Under CCPA, personal information does not include:

  • Publicly available information from government records
  • Deidentified or aggregated consumer information
  • Information excluded from the CCPA's scope, such as:
  • Health or medical information covered by the Health Insurance Portability and Accountability Act of 1996 (HIPAA) and the California Confidentiality of Medical Information Act (CMIA) or clinical trial data
  • Personal Information covered by certain sector-specific privacy laws, including the Fair Credit Reporting Act (FRCA), the Gramm-Leach-Bliley Act (GLBA) or California Financial Information Privacy Act (FIPA), and the Driver's Privacy Protection Act of 1994

6. HIPAA (“Health Insurance Portability and Accountability Act”) Factors

All sections of this policy meet or exceed and support HIPAA Compliance.
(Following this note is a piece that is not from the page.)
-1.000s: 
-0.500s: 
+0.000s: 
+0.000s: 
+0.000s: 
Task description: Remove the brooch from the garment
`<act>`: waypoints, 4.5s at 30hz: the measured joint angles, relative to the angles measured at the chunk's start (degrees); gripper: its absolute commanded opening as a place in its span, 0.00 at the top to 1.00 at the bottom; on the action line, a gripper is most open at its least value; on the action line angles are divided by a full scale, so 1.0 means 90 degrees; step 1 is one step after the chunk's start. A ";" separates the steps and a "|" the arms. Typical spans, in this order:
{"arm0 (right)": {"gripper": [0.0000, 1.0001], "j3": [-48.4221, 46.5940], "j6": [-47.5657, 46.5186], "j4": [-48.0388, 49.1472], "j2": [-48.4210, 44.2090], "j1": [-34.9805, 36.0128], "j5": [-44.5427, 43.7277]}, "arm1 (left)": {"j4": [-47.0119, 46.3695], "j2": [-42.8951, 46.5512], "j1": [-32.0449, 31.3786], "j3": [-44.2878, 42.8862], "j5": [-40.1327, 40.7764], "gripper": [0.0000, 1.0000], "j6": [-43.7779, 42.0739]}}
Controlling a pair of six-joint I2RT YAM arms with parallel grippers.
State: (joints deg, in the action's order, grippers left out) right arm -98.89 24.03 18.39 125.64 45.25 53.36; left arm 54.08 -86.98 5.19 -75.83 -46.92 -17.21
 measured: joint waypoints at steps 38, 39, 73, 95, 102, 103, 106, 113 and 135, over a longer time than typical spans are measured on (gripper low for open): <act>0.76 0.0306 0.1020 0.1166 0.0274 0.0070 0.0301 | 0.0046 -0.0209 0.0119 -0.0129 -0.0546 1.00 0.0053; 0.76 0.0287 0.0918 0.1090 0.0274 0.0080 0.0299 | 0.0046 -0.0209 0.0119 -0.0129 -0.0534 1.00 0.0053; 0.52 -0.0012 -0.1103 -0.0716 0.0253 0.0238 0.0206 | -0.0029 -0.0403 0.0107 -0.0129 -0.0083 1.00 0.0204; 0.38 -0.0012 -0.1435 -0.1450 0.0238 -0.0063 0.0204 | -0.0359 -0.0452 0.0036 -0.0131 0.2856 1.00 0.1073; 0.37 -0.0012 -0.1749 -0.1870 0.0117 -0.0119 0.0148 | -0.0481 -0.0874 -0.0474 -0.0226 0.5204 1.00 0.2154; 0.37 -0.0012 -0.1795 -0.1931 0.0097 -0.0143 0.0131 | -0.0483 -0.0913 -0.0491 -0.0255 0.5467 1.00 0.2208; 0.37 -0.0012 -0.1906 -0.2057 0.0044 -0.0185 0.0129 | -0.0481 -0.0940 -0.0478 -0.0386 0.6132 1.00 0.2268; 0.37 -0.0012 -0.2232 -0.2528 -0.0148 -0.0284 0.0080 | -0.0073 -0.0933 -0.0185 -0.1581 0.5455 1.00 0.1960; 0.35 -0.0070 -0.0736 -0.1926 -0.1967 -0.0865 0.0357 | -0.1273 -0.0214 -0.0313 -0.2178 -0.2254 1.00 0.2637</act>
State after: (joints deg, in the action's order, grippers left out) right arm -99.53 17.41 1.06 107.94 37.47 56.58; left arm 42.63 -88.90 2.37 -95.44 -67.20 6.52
7. CCPA (“California Consumer Privacy Act”) Factors

All sections of this policy meet or exceed and support CCPA Compliance.

8. Definitions

For the purposes of this Privacy Policy:

  • "Account" means a unique account created for You to access our Service or parts of our Service.
  • "Business", for the purpose of the CCPA (California Consumer Privacy Act), refers to the Company as the legal entity that collects Consumers' personal information and determines the purposes and means of the processing of Consumers' personal information, or on behalf of which such information is collected and that alone, or jointly with others, determines the purposes and means of the processing of consumers' personal information, that does business in the State of California.
  • "Company" (referred to as either "the Company", "We", "Us" or "Our" in this Agreement) refers to HealthPals, Inc.
  • "Country" refers to United States of America.
  • "Consumer", for the purpose of the CCPA (California Consumer Privacy Act), means a natural person who is a California resident. A resident, as defined in the law, includes (1) every individual who is in the USA for other than a temporary or transitory purpose, and (2) every individual who is domiciled in the USA who is outside the USA for a temporary or transitory purpose.
  • "Cookies" are small files that are placed on Your computer, mobile device or any other device by a website, containing the details of Your browsing history on that website among its many uses.
  • "Device" means any device that can access the Service such as a computer, a cell phone or a digital tablet.
  • "Do Not Track (DNT)” is a concept that has been promoted by US regulatory authorities, in particular the U.S. Federal Trade Commission (FTC), for the Internet industry to develop and implement a mechanism for allowing internet users to control the tracking of their online activities across websites.
  • "Personal Data" is any information that relates to an identified or identifiable individual.
    For the purposes of the CCPA, Personal Data means any information that identifies, relates to, describes or is capable of being associated with, or could reasonably be linked, directly or indirectly, with You.
  • "Sale", for the purpose of the CCPA (California Consumer Privacy Act), means selling, renting, releasing, disclosing, disseminating, making available, transferring, or otherwise communicating orally, in writing, or by electronic or other means, a Consumer's personal information to another business or a third party for monetary or other valuable consideration.
  • "Service" refers to the Website and underlying applications and data.
  • "Service Provider" means any natural or legal person who processes the data on behalf of the Company. It refers to third-party companies or individuals employed by the Company to facilitate the Service, to provide the Service on behalf of the Company, to perform services related to the Service or to assist the Company in analyzing how the Service is used.
  • "Usage Data" refers to data collected automatically, either generated by the use of the Service or from the Service infrastructure itself (for example, the duration of a page visit).
  • "You" means the individual accessing or using the Service, or the company, or other legal entity on behalf of which such individual is accessing or using the Service, as applicable.